Anyhow - I suggest you upgrade. 4.3.7 and also 5.0.2 are EXTREMELY stable and reliable firmware versions. BOTH. In my opinion the best EQL firmwares ever when speaking of stability.

best regards,
Joerg

Post by **tsightler** » Dec 04, 2010 1:15 am this post

joergr wrote:Anyhow - I suggest you upgrade. 4.3.7 and also 5.0.2 are EXTREMELY stable and reliable firmware versions. BOTH. In my opinion the best EQL firmwares ever when speaking of stability.

Funny, I don't know how this could even be determined yet. 4.3.7 has been released for 90 days, 5.0.2 for 60 days. Stability of enterprise hardware is measured in years. We really won't know if it stable for quite some time yet.

That being said, I was bit by the "good drive marked bad" issue (although it caused no serious problem other than major concern) and I seriously doubt that 4.3.7 has any chance of being less stable than any of the previous versions of the 4.x series of firmware. It was a 4.1.7 firmware that ate our RAID just because of a failed drive.

I'm waiting on upgrading to the 5.0 train because of the incredibly bad history of the 4.x code in our environment. It certainly did instill confidence when the first release of 5.0 had serious issues and had to be recalled, although it was admittedly only with a new feature. 4.3.7 is at the tail in of a branch that has finally become stable, so that's my pick for a truly stable release. Of course, there are good reasons to use 5.0.2, namely VAAI, but I've just been bitten too many times with EQL firmware so I'm waiting.

joergr · Post by **joergr** » Dec 04, 2010 8:54 am this post

Hi Tom,

yeah, sorry, that is my fault and btw sounds very smart-alecky, i have to explain this:

We have some Test Arrays from DELL-EQL, only for our labs, only for testing purposes and only for "torturing" for many years now. Besides, we get the firmwares earlier but are not allowed to talk when they are not released yet. Thus, we like to do aggressive research on the general stability of these versions (for example we found some of the very first reported bugs in the fw of the new 10 GB controllers and worked them out together with EQL, even by sending controllers via express over the atlantic and testing and testing and testing). We do this all because we think EQL is such an innovative product that it earns our affords to do research and besides, i like to do research (as i do with veeam, also a very innovative product).

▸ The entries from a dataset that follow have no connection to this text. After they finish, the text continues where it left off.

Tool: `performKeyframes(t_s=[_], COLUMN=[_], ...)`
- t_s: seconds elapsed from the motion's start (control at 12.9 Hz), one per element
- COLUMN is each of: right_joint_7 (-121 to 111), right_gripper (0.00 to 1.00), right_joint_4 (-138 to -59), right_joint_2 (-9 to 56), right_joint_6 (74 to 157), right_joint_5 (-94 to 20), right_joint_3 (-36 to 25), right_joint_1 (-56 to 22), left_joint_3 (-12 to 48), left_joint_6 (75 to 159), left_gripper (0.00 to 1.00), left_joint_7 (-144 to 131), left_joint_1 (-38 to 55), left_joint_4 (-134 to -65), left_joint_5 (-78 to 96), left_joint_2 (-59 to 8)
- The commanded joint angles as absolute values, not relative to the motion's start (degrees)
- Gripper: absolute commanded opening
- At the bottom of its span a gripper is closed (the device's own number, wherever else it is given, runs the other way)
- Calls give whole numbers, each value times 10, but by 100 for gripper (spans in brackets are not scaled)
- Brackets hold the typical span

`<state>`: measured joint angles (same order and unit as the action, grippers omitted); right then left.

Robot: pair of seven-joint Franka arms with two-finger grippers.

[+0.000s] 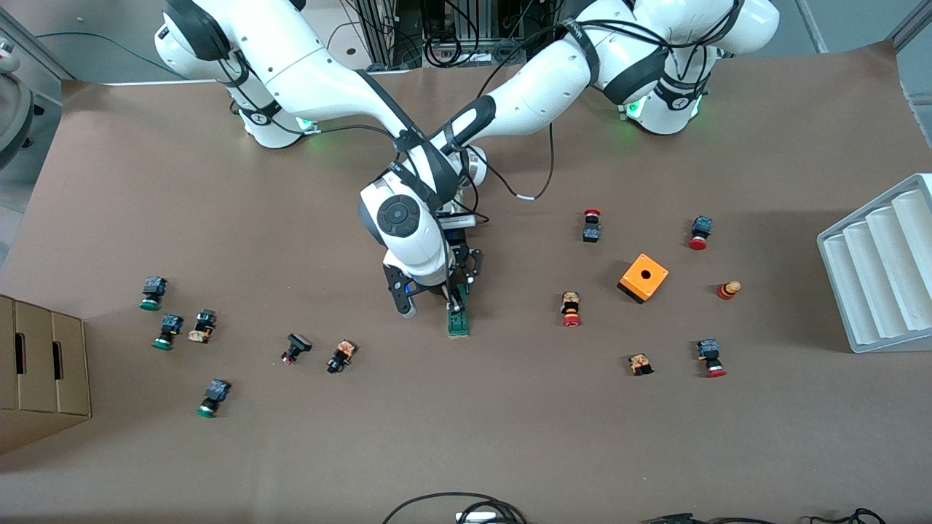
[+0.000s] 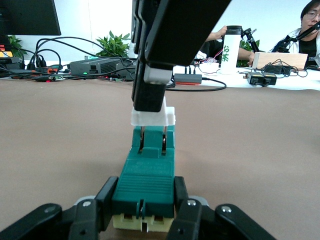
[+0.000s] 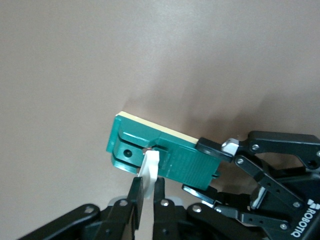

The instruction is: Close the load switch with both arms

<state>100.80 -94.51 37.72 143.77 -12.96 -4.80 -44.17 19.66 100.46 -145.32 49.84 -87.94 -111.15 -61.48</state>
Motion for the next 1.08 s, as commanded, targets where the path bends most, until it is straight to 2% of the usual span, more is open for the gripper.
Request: performKeyframes(t_s=[0.0, 1.0], right_joint_7=[997, 997], right_gripper=[13, 14], right_joint_4=[-905, -832], right_joint_2=[411, 468], right_joint_6=[1446, 1445], right_joint_5=[-138, -139], right_joint_3=[-48, -48], right_joint_1=[-431, -413], left_joint_3=[200, 200], left_joint_6=[1010, 1010], left_gripper=[50, 50], left_joint_7=[-1461, -1460], left_joint_1=[500, 499], left_joint_4=[-866, -865], left_joint_5=[-1113, -1114], left_joint_2=[-639, -640])
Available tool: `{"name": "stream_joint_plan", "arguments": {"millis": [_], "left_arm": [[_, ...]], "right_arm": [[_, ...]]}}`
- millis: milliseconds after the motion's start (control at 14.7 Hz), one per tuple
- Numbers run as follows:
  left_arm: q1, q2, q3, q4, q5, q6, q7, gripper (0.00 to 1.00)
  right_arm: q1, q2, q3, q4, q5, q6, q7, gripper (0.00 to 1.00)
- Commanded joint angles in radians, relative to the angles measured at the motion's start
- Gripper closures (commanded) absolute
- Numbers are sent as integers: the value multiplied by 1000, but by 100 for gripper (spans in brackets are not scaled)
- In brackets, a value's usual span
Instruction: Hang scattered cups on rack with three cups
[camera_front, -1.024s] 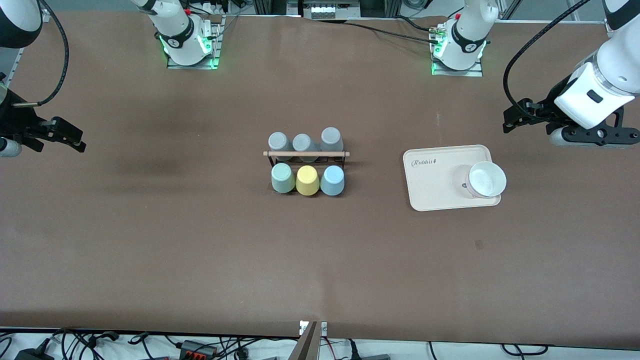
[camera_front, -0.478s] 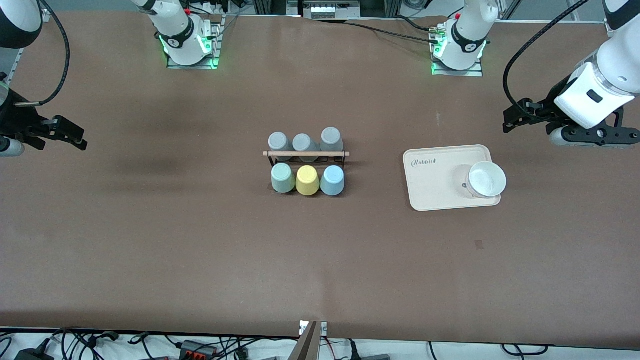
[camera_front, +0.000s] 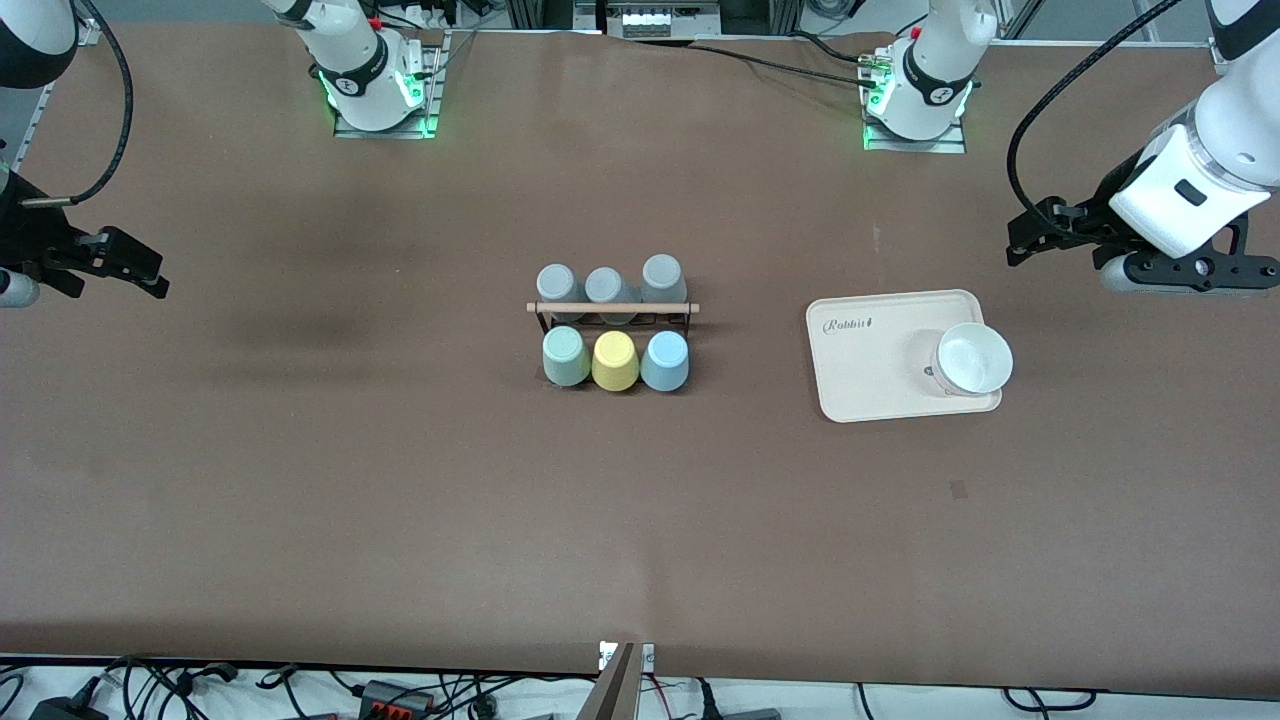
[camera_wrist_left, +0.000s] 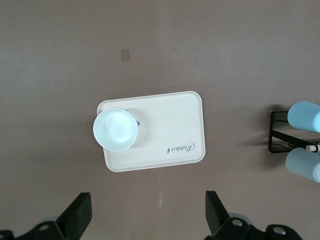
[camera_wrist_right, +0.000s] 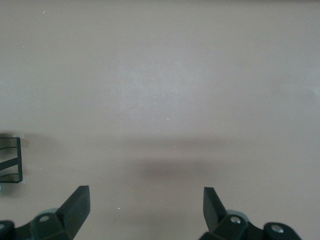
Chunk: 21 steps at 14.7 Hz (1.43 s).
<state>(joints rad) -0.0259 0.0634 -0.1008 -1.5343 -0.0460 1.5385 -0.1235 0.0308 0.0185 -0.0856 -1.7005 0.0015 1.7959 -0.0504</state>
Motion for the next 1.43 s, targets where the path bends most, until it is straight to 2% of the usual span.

And my opinion (or my feeling, don´t know?) is, that the 4.3.7 and 5.0.2 are both extremely stable

They survived any of our really nasty tests without having any issues. I thought i mentioned this already in a post a few months ago

But then again, I must admit i mainly measure stability after a few weeks in our testing labs and not with a long timeline in production. Maybe i have to adjust my definition and sight on this one to also include a good and long enough timeframe.

Regarding the 4.1.7 problem you described: Did you manually adjust the number of hot spares via cli tweaking or did you completely remove any hotspares via cli? That might cause the trouble you just described. And was a HUGE bug, to say the least. And you are right. There were many fw versions which i didn´t install because they had serious issues.

Me personally i have 4.3.7 on our huge production group (10 GB, 120 TB native, 50 TB logic, RAID 10) and 5.0.2 on our "not soooo important groups" and all the replication target groups. And i never ever do fw upgrades in the live wild, either i shut down everything, replicate and then do the upgrade or i svmotion everything to a complete different group before any update.

best regards,
Joerg

Post by **tsightler** » Dec 04, 2010 10:49 pm this post

Didn't mean to be a smart-aleck, I'm just not a big fan calling something "stable" when it's only been out a few months and is likely only running on a very small subset of their deployed systems. In my opinion stability of a given firmware is proven by wide deployment across a large number of environments for a reasonable amount of time because, no matter how expansive your lab, it's still only a very small sampling of deployed systems and likely provides almost no sampling (or certainly only minimal) of how the firmware handles various real-world failures with drives and controllers, which is where most problems seem to be for all vendors, not just EQL.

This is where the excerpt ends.